Dataset items —

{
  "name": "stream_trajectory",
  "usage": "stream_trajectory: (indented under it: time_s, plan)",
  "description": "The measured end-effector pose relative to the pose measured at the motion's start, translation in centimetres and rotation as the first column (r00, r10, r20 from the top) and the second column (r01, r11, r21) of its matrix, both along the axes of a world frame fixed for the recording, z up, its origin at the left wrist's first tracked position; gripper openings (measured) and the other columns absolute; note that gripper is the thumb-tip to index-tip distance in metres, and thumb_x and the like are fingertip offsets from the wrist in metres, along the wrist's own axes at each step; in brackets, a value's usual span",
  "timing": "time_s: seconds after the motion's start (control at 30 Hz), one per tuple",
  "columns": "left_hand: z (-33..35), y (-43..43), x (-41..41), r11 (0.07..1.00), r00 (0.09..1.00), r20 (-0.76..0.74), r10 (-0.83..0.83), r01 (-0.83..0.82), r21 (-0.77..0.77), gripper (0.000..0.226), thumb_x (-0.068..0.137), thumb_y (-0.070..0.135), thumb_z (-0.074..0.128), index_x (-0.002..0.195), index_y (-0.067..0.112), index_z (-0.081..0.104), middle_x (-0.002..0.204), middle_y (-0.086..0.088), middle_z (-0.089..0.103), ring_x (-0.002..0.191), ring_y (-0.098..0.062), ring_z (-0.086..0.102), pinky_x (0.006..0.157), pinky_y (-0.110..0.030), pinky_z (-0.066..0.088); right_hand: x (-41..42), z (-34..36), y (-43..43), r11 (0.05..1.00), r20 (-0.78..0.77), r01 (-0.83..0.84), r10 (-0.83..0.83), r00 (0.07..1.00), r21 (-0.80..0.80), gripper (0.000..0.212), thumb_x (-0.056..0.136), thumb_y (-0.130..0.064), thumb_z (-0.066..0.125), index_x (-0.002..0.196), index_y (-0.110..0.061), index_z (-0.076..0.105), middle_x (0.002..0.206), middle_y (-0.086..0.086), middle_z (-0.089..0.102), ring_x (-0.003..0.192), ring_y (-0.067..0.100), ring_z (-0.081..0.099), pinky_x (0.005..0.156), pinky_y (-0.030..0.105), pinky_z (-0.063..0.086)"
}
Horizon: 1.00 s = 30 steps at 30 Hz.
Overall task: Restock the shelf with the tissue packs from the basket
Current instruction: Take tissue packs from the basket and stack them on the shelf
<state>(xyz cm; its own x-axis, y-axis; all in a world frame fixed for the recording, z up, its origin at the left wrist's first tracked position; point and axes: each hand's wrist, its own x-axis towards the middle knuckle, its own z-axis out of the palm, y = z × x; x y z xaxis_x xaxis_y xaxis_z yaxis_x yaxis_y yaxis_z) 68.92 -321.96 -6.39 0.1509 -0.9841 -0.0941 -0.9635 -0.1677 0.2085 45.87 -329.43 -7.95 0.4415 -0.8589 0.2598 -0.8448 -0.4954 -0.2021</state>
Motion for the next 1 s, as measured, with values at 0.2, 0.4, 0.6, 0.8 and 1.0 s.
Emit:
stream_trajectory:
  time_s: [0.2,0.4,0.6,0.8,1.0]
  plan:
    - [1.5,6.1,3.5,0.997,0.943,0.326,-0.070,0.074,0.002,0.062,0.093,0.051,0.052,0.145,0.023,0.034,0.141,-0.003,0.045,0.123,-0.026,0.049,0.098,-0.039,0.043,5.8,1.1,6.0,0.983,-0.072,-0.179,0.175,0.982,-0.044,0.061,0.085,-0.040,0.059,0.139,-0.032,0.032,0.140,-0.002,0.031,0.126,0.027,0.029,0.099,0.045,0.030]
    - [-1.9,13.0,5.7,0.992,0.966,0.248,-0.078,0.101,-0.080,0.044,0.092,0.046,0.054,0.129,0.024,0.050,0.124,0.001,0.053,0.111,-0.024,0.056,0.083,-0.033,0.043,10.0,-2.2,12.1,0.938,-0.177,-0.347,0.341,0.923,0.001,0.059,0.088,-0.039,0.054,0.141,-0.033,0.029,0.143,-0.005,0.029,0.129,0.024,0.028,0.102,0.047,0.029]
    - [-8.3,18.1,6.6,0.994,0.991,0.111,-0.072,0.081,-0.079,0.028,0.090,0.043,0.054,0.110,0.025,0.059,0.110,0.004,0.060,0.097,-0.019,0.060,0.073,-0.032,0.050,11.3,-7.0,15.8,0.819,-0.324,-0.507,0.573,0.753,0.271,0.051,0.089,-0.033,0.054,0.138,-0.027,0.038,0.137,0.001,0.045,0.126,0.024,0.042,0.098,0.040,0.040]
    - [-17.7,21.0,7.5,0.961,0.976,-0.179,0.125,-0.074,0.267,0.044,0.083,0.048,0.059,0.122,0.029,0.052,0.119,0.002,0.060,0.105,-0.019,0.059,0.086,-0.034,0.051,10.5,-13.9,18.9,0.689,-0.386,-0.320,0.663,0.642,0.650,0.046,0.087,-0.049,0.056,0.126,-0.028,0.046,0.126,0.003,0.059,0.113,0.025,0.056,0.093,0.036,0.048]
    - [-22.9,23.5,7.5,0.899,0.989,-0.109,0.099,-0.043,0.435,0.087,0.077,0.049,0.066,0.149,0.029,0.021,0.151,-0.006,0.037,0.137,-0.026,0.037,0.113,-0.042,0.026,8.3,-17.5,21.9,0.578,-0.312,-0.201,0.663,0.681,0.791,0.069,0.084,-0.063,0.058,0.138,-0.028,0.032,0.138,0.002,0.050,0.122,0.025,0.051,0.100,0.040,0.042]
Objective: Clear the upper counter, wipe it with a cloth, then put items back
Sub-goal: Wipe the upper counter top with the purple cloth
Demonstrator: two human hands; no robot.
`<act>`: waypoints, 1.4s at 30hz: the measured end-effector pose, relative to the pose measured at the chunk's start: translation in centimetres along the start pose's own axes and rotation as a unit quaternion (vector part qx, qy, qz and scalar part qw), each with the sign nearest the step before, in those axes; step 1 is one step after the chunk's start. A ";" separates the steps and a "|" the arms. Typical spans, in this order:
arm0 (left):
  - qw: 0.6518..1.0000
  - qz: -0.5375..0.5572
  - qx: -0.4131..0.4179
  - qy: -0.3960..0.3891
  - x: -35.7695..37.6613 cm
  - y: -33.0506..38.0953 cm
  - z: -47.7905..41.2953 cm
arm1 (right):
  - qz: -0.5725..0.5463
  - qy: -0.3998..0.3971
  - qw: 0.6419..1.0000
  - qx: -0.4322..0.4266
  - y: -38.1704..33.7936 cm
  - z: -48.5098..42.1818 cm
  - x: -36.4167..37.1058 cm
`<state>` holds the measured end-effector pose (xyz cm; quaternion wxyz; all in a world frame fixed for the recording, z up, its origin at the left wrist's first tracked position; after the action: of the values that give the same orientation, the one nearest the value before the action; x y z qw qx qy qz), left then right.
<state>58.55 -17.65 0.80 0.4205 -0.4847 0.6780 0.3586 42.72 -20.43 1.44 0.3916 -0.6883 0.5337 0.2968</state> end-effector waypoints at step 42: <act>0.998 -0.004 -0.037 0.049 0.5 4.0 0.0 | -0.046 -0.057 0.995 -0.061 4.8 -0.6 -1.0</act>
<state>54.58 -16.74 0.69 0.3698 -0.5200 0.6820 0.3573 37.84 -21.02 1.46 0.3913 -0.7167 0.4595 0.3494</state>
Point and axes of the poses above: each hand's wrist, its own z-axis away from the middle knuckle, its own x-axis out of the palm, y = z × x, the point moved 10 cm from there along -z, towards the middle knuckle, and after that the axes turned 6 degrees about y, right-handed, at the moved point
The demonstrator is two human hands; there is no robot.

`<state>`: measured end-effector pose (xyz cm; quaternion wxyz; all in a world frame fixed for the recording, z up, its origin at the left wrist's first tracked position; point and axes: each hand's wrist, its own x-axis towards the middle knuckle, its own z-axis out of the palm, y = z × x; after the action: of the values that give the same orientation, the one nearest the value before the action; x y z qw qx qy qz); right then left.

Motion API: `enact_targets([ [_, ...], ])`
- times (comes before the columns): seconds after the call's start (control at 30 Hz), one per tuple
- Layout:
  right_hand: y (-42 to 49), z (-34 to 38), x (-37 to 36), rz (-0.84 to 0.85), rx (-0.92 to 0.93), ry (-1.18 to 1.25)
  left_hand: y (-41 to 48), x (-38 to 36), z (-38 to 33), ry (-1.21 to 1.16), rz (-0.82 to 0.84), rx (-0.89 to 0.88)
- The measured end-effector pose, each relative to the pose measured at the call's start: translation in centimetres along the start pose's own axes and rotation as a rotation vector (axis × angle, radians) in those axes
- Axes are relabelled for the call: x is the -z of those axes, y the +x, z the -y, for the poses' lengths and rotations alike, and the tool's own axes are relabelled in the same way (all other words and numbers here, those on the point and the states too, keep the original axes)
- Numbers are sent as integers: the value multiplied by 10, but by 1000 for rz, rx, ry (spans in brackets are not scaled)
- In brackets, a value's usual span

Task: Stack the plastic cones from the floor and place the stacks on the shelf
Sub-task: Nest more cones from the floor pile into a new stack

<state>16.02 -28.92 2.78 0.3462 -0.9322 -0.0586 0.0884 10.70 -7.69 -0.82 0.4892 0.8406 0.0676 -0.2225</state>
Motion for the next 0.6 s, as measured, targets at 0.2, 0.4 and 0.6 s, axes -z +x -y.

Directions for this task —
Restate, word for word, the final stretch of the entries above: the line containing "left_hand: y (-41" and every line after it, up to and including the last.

Task output —
  left_hand: y (-41 to 48), x (-38 to 36), z (-38 to 33), ry (-1.21 to 1.16), rz (-0.82 to 0.84), rx (-0.89 to 0.88)
- The measured end-effector pose, each relative to the pose measured at the call's start: translation in centimetres along the start pose's own axes and rotation as a rotation vector (axis × angle, radians) in those axes
- Axes are relabelled for the call: x is the -z of those axes, y the +x, z the -y, for the poses' lengths and rotations alike, and the tool's own axes are relabelled in the same way (all other words and numbers here, those on the point and the states too, keep the original axes)
- Numbers are sent as integers: the value multiplied by 10, but by 1000 for rz, rx, ry (spans in brackets are not scaled)
- In brackets, a value's usual span

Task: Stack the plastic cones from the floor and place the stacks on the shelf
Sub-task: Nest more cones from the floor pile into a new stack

<state>16.02 -28.92 2.78 0.3462 -0.9322 -0.0586 0.0884 10.70 -7.69 -0.82 0.4892 0.8406 0.0676 -0.2225</state>
Motion for the next 0.6 s, as measured, targets at 0.2, 0.4 and 0.6 s, axes -z +x -y.

There is nothing more to add to this answer.